Pemerintah di Sidang MK: Proporsional Terbuka Sistem Terbaik dalam Pemilu

Suaramajalengka.com//Jakarta – Presiden Jokowi dan pemerintah memberikan keterangan dalam sidang uji materi UU Nomor 7 Tahun 2017 Tentang Pemilu di Mahkamah Konstitusi, Kamis (26/1).
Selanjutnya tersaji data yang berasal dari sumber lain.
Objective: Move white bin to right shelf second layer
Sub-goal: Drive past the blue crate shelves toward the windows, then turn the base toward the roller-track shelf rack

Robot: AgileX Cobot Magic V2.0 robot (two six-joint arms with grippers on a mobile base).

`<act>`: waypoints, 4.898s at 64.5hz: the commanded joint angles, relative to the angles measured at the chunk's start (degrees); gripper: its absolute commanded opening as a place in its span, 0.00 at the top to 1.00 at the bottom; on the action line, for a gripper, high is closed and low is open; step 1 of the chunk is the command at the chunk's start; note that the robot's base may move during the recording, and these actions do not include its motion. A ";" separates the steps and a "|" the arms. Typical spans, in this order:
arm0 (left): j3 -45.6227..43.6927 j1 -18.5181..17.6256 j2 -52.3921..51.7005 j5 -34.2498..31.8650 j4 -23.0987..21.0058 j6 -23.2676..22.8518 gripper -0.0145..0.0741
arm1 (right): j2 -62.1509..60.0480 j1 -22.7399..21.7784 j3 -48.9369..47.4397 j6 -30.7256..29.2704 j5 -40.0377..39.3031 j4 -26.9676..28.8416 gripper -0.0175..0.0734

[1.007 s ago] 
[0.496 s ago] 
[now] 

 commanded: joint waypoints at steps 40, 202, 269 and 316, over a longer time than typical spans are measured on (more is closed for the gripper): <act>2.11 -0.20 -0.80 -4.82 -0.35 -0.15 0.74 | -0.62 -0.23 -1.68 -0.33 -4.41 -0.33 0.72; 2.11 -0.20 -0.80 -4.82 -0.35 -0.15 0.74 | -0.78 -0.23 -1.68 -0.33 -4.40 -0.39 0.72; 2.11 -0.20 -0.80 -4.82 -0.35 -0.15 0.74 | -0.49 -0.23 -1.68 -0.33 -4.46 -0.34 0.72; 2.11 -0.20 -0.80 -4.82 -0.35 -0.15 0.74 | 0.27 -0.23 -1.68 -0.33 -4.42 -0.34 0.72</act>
UU Pemilu digugat terkait sistem proporsional terbuka.

Presiden Jokowi dalam hal ini diwakili oleh Menteri Dalam Negeri Tito Karnavian dan Menkumham Yasonna Laoly.
Namun, Tito dan Yasonna tidak hadir dan diwakilkan oleh Dirjen Politik dan PUM Kemendagri Bahtiar dan Dirjen HAM KemenkumHAM Mualimin Abdi.
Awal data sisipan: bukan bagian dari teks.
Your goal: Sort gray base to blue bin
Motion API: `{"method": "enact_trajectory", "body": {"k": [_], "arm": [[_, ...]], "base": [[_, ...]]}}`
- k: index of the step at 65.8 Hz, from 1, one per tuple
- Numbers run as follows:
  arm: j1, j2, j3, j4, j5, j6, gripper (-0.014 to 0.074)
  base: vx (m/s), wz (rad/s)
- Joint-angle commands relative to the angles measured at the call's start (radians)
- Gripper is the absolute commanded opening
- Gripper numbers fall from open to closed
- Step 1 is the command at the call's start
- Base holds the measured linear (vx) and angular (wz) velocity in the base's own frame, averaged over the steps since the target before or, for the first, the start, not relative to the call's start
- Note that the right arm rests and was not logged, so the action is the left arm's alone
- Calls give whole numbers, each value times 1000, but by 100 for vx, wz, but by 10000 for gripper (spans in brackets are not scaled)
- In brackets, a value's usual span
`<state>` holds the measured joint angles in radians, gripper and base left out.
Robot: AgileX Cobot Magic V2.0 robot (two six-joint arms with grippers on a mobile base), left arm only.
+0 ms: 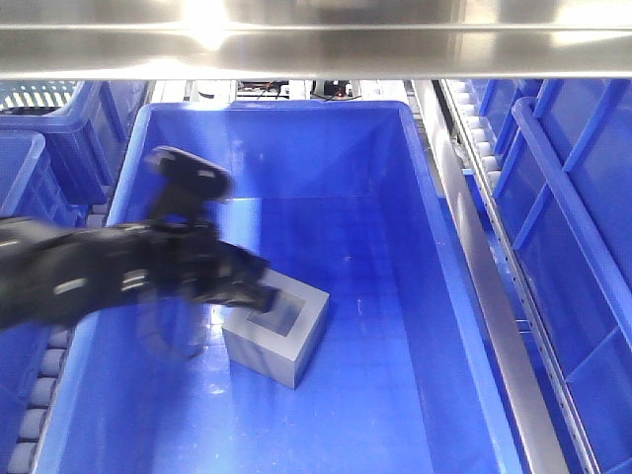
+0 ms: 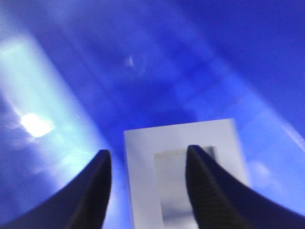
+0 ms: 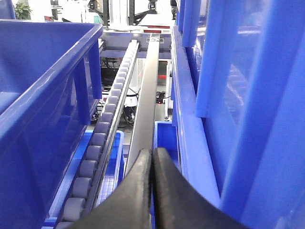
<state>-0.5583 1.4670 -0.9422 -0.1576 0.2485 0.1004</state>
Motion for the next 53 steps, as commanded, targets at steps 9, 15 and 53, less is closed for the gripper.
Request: {"method": "enact_trajectory", "body": {"k": [9, 15, 53], "arm": [[-3, -243, 97, -12, -64, -4, 257], [-3, -346, 149, -12, -59, -5, 242], [-3, -1055, 445, -12, 80, -7, 242]], "base": [[0, 0], [0, 0], [0, 0]]}}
Bahtiar menjelaskan, pada prinsipnya sistem proporsional terbuka atau tertutup sama-sama baik apabila partai politik dapat melahirkan kader yang berkualitas dalam mendukung prinsip dasar demokrasi dan kesejahteraan rakyat sebagaimana termaktub dalam UUD 1945.
“Menurut UU, maka kedaulatan berada di tangan rakyat yaitu bahwa rakyat miliki kedaulatan, tanggung jawab , hak dan kewajiban untuk secara demokratis memilih anggota DPR/DPRD,” kata Bahtiar.
“Lahirnya UU 7/2017 tentang Pemilu bertujuan agar caleg DPR/DPD dapat maksimalkan diri dalam melakukan pendekatan, menyampaikan visi/misi kepada rakyat, pemilih serta mendorong parpol agar mengajukan kader yang terbaik, teruji, berkualitas untuk memenangkan kursi. sehingga rakyat sebagai pemegang kekuasaan dapat memilih anggota DPR/DPRD yang benar-benar mewakilinya,” tutur Bahtiar.
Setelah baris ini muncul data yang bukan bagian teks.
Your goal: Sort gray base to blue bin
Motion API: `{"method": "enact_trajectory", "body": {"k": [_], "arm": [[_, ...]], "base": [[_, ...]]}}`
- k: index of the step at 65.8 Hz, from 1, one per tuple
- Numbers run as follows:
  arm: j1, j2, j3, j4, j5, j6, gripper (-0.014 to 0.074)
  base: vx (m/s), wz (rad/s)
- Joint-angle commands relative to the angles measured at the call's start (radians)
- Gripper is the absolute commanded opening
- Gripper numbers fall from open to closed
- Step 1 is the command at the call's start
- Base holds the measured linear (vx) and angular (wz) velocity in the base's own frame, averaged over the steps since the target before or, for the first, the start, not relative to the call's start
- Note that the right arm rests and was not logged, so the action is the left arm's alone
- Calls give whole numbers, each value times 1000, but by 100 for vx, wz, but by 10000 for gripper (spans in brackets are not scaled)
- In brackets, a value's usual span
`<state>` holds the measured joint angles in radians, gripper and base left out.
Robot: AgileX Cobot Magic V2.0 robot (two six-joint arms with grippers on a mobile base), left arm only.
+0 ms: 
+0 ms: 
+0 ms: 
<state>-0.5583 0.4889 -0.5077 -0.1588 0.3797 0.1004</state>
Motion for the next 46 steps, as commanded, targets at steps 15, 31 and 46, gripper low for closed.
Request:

Lebih jauh, setelah Amandemen ketiga UUD 1945 pada 9 November 1999, dalam ayat 2 UUD 1945 menyatakan kedaulatan berada di tangan rakyat.

Memaknai kedaulatan rakyat yakni dengan dilaksanakannya Pileg, Pilpres secara langsung, maka DPR mengubah sistem pemilu setelah reformasi menjadi secara langsung baik pemilihan capres-wapres, DPR/DPR sejak Pemilu 2004 sampai 2019.
“Sebagaimana diatur Pasal 6 ayat 1 UUD nomor 12 tahun 2003 tentang Pemilu anggota DPR/DPRD menyatakan pemilu untuk memilih DPR, DPRD dilaksanakan sistem proporsional terbuka,” ucap Bahtiar.
Pemerintah menilai, sistem proporsional terbuka merupakan sistem pemilu yang terbaik dan layak diterapkan di Indonesia. Sebab rakyat bebas memilih caleg yang akan dipilih dan caleg terpilih ditentukan berdasarkan suara terbanyak.
“Di samping memberikan kemudahan, juga lebih adil bagi anggota DPR/DPRD dan masyarakat dalam menggunakan hak pilihnya. Baik yang tergabung dalam parpol maupun non-parpol karena kemenangan seseorang untuk terpilih tidak digantungkan kepada parpol tetapi sampai sejauh mana besarnya dukungan suara rakyat yang diberikan,” ucap dia.

“Dengan demikian, berdasarkan putusan MK, sistem proporsional terbuka dianggap sistem terbaik dalam penyelenggara Pemilu dalam one man, one vote, one value,” jelas Bahtiar.

Berdasarkan pemaparan itu, Presiden dan pemerintah meminta hakim MK yang untuk mengabulkan dua permohonan mereka.

1. Menerima keterangan pemerintah secara keseluruhan.

2. Menyatakan Pasal 168 ayat 2, Pasal 342 ayat 2, Pasal 353 ayat 1 huruf d, Pasal 386 ayat 2 huruf d, Pasal 420 huruf c dan d, Pasal 422 dan Pasal 426 UU nomor 7 tahun 2017 tentang Pemilu tidak bertentangan dengan UUD 1945 dan tetap mempunyai kedudukan hukum yang mengikat.

“Namun apabila yang mulia ketua dan majelis berpendapat lain, mohon kiranya dapat memberikan keputusan bijak dan adil,” kata Bahtiar.